Since making his debut in “Lock, Stock, And Two Smoking Barrels”, Jason Statham has kept a very productive schedule with approximately a project out a year. Eight years and twenty-one films, including “Snatch”, “The Transporter” (Louis Leterrier and Corey Yuen, 2002), and “Crank” (Mark Neveldine and Brian Taylor, 2006). After the questionable “In the Name of the King: A Dungeon Siege Tale”, Statham returns to top form in Roger Donaldson’s thrilling heist “The Bank Job.”
Modified to protect the identities of the guilty, this real-life-inspired film packs a hearty punch as it details the transpiring of a delicate situation that prompts MI5 to organize unofficially a bank vault plundering. It’s 1971 in London; car salesman Terry Leather (Statham) and his friends Dave (Daniel Mays) and Kevin (Stephen Campbell Moore) are persuaded by Terry’s old flame, Martine Love (a Charlotte Rampling-esque Saffron Burrows), to break into Lloyd’s Bank Limited on 185 Baker Street. Terry also enlists con artist “Major” Guy Singer (James Faulkner) and demolition expert Bambas (Alki David) in this venture. Entering the bank (via lots of drilling and tunneling) is easy enough; collecting the contents inside the deposit boxes and making an equally smooth exit prove to be more challenging endeavors—all thanks to a ham radio operator who gets Scotland Yard pulled into the picture.
Backstabbing and withholding of information is a common occurrence in heist films; the characters don’t always know they’re about to be double-crossed. Terry knows that Martine isn’t being totally honest with him and the others. Aside from the police presence and the fact that Martine is hiding something, the stolen goods themselves pose a problem. Jewels and currency are just half of the loot. Blackmail-grade photographs and financial records are also among the harvest. Strip club owner and porn producer Lew Vogel (David Suchet), for instance, poses a formidable obstacle to the thieves’ post-job happy hour. Much of the suspense and action in the final fifteen minutes hinges on resolving these issues.

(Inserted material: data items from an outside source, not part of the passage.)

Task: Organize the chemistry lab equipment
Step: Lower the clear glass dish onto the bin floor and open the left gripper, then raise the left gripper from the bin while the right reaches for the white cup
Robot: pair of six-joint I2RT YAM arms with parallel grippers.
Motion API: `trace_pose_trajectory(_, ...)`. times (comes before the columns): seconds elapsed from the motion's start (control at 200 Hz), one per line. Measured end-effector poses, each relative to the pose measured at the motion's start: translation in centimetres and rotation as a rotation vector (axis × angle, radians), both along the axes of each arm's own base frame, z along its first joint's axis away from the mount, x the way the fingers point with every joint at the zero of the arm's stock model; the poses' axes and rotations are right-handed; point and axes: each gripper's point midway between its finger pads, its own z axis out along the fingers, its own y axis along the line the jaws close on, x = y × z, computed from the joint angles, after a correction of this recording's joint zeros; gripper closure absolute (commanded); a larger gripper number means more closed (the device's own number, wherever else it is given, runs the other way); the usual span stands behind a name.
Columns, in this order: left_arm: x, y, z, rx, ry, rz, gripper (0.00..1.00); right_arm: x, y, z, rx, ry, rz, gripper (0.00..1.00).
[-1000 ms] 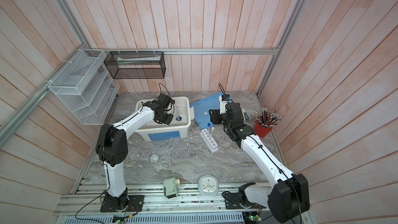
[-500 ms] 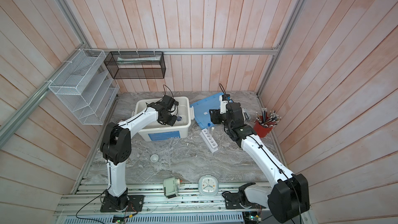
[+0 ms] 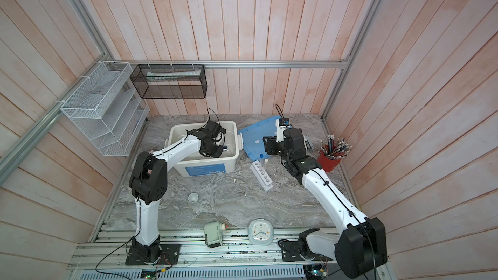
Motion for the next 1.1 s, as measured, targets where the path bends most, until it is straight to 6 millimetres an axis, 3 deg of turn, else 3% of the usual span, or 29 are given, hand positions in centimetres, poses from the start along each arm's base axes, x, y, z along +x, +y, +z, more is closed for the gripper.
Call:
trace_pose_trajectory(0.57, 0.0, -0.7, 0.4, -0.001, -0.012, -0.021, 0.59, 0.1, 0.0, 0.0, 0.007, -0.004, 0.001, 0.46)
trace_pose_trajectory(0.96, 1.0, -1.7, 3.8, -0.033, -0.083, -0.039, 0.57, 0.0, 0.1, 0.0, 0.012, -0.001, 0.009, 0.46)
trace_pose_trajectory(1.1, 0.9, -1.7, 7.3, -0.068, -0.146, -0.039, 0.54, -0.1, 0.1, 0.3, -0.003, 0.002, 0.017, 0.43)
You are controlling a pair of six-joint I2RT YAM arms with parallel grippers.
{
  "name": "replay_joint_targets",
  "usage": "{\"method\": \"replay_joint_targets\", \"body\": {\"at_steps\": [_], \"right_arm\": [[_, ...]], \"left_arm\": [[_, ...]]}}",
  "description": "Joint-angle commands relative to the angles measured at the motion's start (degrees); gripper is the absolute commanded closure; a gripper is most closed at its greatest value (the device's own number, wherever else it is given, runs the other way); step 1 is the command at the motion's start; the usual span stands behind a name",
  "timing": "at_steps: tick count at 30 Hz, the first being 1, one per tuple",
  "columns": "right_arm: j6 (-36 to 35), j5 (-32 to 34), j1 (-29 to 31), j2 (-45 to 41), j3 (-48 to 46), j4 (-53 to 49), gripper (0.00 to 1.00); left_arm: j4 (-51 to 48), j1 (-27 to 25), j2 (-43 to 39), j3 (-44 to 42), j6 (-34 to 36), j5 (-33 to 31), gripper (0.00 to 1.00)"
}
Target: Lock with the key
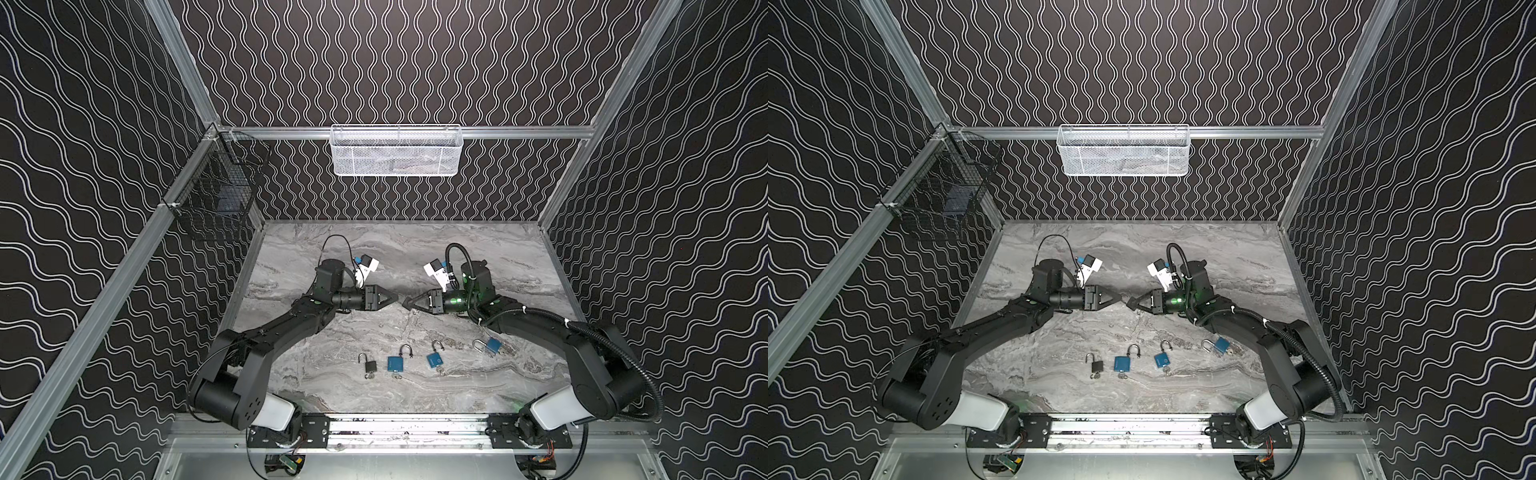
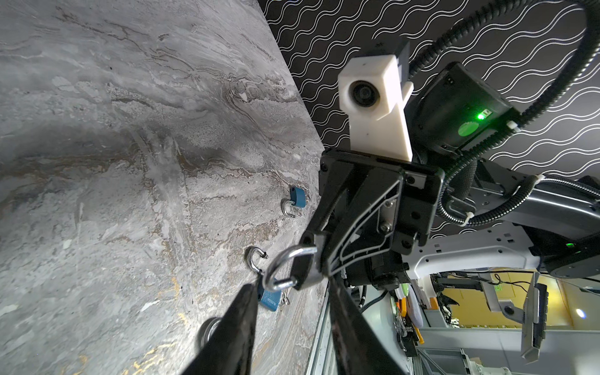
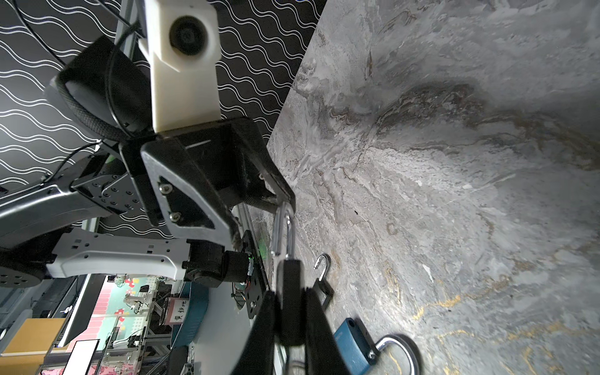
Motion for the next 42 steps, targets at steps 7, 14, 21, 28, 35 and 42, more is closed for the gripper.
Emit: {"method": "replay_joint_targets", "body": {"at_steps": [7, 14, 21, 28, 35, 42], "right_arm": [[0.09, -1.20, 0.00, -0.57, 0.24, 1.69, 1.00], [0.74, -1.61, -0.02, -0.68, -0.16, 2.38, 1.00], [0.99, -1.75, -0.01, -0.30, -0.13, 2.83, 1.00], [0.73, -1.70, 0.02, 0.00, -0.04, 2.63, 1.00], [0.56, -1.81, -0.09, 0.04, 0.20, 2.43, 1.00], [0.31, -1.89, -0.11, 0.53, 0.49, 2.48, 1.00]], "left_arm": [[6.11, -0.15, 1.13, 0.19, -1.14, 1.37, 0.64], [9.46, -0.50, 2.69, -0.20, -2.59, 2.22, 0.65], [9.03, -0.59, 3.02, 0.43, -2.31, 1.86, 0.70], [7.68, -0.59, 3.40, 0.88, -1.50, 1.89, 0.75], [7.42, -0.67, 3.64, 0.90, -1.30, 1.75, 0.82], [7.52, -0.85, 3.74, 1.12, -1.35, 1.98, 0.87]]}}
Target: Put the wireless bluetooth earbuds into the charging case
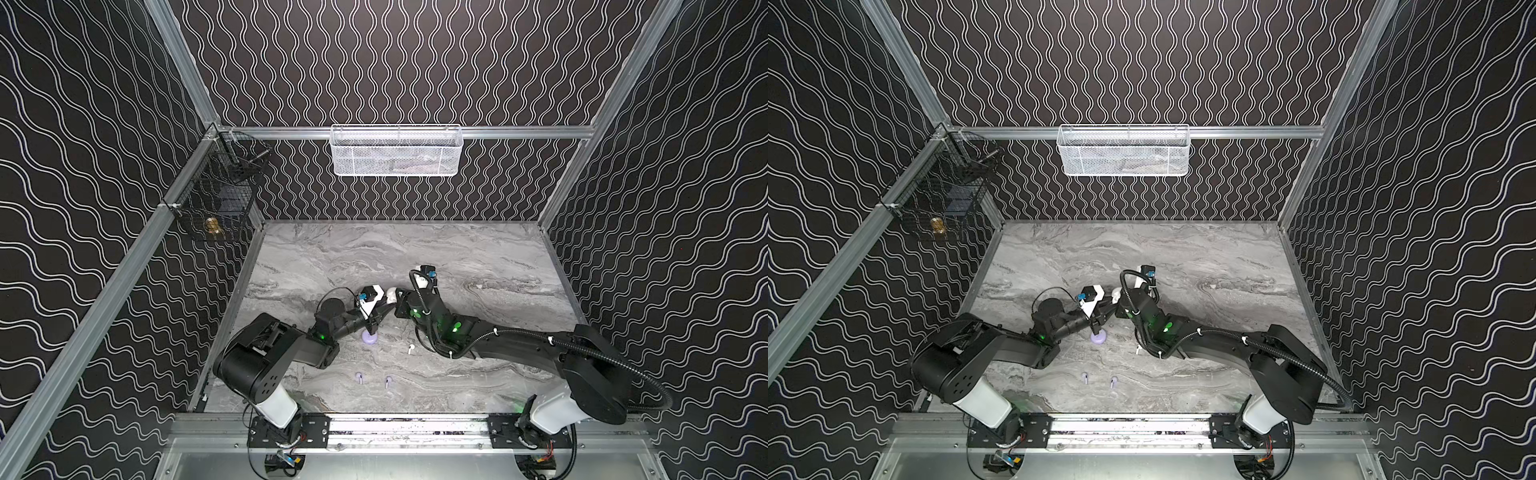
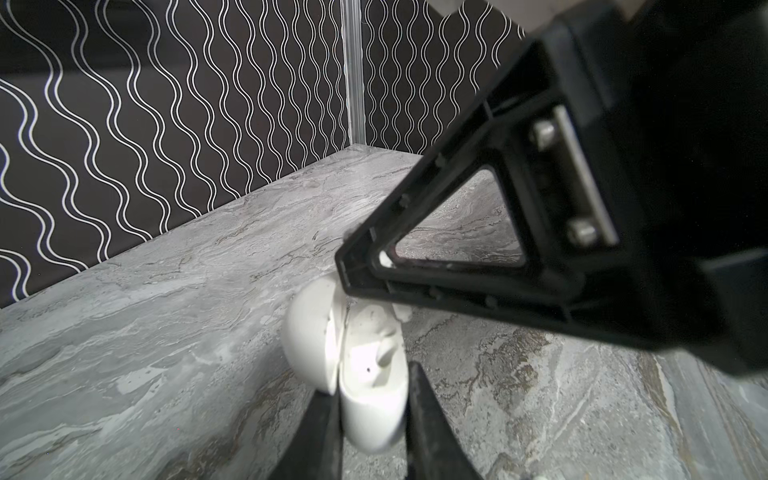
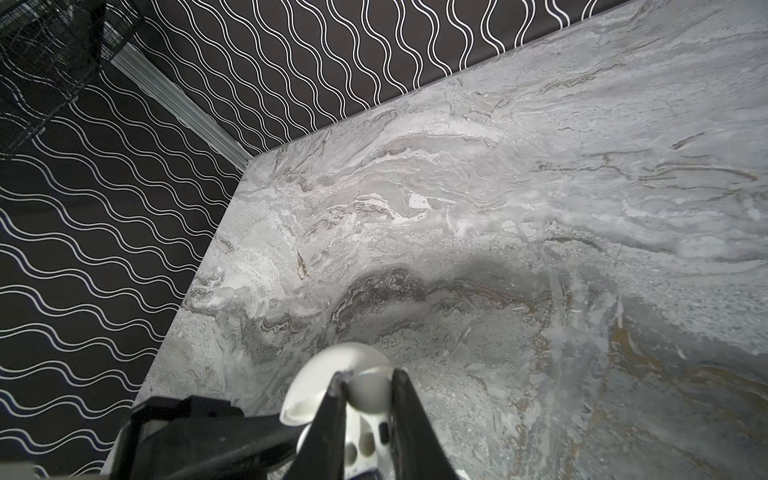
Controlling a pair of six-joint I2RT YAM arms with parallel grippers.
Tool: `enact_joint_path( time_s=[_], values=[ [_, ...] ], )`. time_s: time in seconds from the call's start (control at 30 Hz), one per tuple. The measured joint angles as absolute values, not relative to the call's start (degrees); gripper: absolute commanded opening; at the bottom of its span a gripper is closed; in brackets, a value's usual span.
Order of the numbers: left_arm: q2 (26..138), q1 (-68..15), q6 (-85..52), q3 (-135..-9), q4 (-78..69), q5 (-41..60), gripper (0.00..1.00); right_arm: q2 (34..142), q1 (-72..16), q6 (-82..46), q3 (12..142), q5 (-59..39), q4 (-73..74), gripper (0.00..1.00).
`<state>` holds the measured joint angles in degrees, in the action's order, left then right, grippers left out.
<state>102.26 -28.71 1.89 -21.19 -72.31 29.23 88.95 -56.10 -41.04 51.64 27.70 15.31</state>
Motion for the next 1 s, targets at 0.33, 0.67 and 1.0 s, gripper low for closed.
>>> enact_joint_path(
  time_s=[0.33, 0.67, 1.0],
  values=[
    [102.26, -28.67, 1.89, -21.19, -72.23, 29.19, 0.20, 90.08, -56.10, -40.86, 52.62, 27.70, 16.05, 0.21],
    [102.26, -28.60, 1.87, -21.12, -72.12, 29.04, 0.20, 90.45, -56.10, -40.97, 51.79, 27.57, 18.17, 0.21],
    [102.28, -27.90, 1.28, -20.97, -72.71, 29.78, 0.20, 90.06, -56.18, -41.12, 48.07, 27.53, 21.56, 0.21]
  ],
)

Seasoned directors can grow self-indulgent, inaccessible, or remain solid as gold. Donaldson shines for the most part with “The Bank Job.” There are two less radiant portions in the film. The first occurs at the beginning during the introduction of a few key characters. After Terry and Martine make their appearances on screen, the subtitle “3 weeks earlier” signals a flashback and agents Tim Everett (Richard Lintern) and Gale Benson (Hattie Morahan) enter the narrative. The viewer also learns the reason Martine convinces Terry to utilize his non-law-abiding talents (one last time). The flashback sequence doesn’t run very long, but without a definitive back-to-the-present cue, brief confusion ensues, preventing the viewer from fully concentrating on the conversation Martine and Terry have over drinks. Another snag concerns agent Benson’s undercover assignment. If MI5 knows that certain scandalous photographs are in safety deposit box 118 at Lloyd’s Bank, was Benson’s subplot just to keep tabs on her targets?
These two blemishes notwithstanding, “The Bank Job” secures the viewer’s attention pretty quickly and does not relinquish that hold for a second. Furthermore, the manner in which the heist is carried out and the aftermath of its completion are both exciting and sobering.